ECUPoller.startPolling() and ECUPoller.stopPolling()
startPolling() initiates a continuous polling loop, querying the ECU at intervals defined by the interval argument provided during ECUPoller instantiation. To prevent overwhelming the ECU, new poll requests are only sent after a response is received from the previous request, respecting the specified interval as closely as possible. stopPolling() halts the ongoing polling loop.
OBD.PIDS
OBD.PIDS is an object that serves as a container for available PID classes. Here’s how you can instantiate different PIDs:
import * as OBD from 'obd-parser';
new OBD.PIDS.FuelLevel();
new OBD.PIDS.Rpm();
new OBD.PIDS.VehicleSpeed();
new OBD.PIDS.CoolantTemp();
// Base PID class for extension
new OBD.PIDS.PID();The PID class serves as a base class for creating custom PID implementations. If you develop new PID classes, consider contributing them back to the obd-parser project!
OBD.OBDOutput
OBDOutput is an interface (primarily used in TypeScript) that defines the structure of the data emitted through the data event and resolved by the poll() Promise. It provides type safety and clarity when working with OBDII data.

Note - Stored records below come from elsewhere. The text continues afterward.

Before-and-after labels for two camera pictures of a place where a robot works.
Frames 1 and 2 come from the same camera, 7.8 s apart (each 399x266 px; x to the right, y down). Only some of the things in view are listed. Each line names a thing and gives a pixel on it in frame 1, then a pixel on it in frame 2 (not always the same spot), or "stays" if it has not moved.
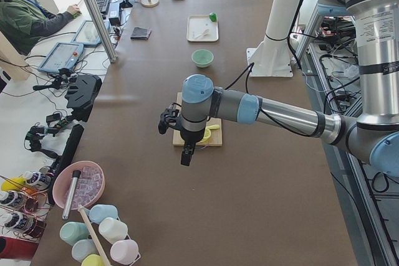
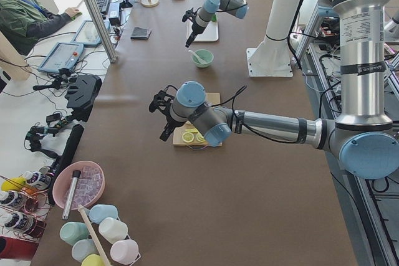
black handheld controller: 60,81 stays
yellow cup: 93,260 stays
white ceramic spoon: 206,33 → 199,59
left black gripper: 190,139 → 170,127
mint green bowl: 202,58 stays
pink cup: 124,252 stays
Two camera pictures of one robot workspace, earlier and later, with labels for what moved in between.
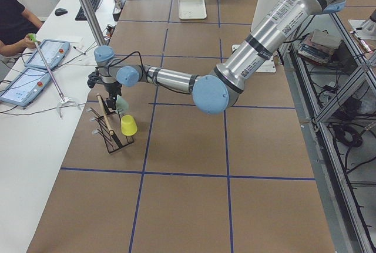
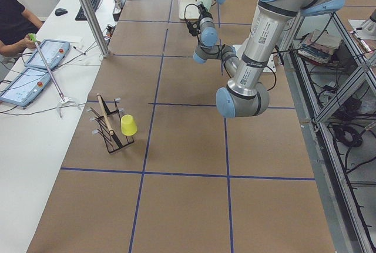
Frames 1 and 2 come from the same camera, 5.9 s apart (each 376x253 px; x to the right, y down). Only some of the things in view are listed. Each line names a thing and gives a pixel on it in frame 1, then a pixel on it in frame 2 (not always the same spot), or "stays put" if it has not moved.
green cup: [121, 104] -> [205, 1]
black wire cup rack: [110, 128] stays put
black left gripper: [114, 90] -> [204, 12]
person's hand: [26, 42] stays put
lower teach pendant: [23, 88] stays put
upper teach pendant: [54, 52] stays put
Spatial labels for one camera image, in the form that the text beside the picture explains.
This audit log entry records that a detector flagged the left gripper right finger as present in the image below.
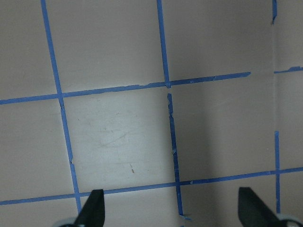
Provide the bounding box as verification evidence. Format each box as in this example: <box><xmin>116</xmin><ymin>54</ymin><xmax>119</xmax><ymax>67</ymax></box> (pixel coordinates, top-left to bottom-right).
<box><xmin>238</xmin><ymin>187</ymin><xmax>279</xmax><ymax>227</ymax></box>

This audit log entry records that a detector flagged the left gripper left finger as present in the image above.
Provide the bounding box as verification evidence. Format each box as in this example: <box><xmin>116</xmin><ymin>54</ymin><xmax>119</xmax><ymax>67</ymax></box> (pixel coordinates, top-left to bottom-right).
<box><xmin>72</xmin><ymin>189</ymin><xmax>105</xmax><ymax>227</ymax></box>

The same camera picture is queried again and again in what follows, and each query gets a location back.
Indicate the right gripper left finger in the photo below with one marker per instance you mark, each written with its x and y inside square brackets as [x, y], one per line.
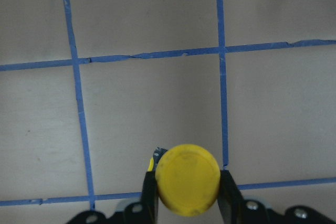
[150, 198]

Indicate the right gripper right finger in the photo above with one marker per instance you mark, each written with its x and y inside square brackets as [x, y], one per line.
[230, 200]

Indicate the yellow push button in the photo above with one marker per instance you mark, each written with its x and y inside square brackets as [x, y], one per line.
[187, 177]

Pure JavaScript Example for OBDII Data Parsing
For developers working with pure JavaScript, here’s the equivalent example to the TypeScript code presented earlier:
'use strict';
var OBD = require('obd-parser');
var getConnector = require('obd-parser-serial-connection');
var connect = getConnector({
serialPath: '/dev/tty.usbserial',
serialOpts: { baudrate: 38400 }
});
OBD.init(connect)
.then(function () {
var rpmPoller = new OBD.ECUPoller({
pid: new OBD.PIDS.Rpm(),
interval: 1500
});
rpmPoller.on('data', function (output) {
console.log('==== Got RPM Output ====');
console.log('time: ', output.ts);
console.log('bytes: ', output.bytes);
console.log('value: ', output.value);
console.log('pretty: ', output.pretty);
});
rpmPoller.startPolling();
});This JavaScript example mirrors the TypeScript version in functionality and structure, providing a readily usable code snippet for JavaScript-based OBDII CAN data parsing projects.
CHANGELOG
- 0.2.1
- Ensured definition files are included in published code, enhancing TypeScript support.
- 0.2.0
- Refactored codebase using TypeScript and Classes, improving code structure and maintainability.
- Simplified the process of obtaining and creating
ECUPollerandPIDSinstances, streamlining usage. - Updated documentation and examples to reflect API changes and improvements.
This changelog provides a brief history of significant updates to the obd-parser module, highlighting key improvements and changes over versions.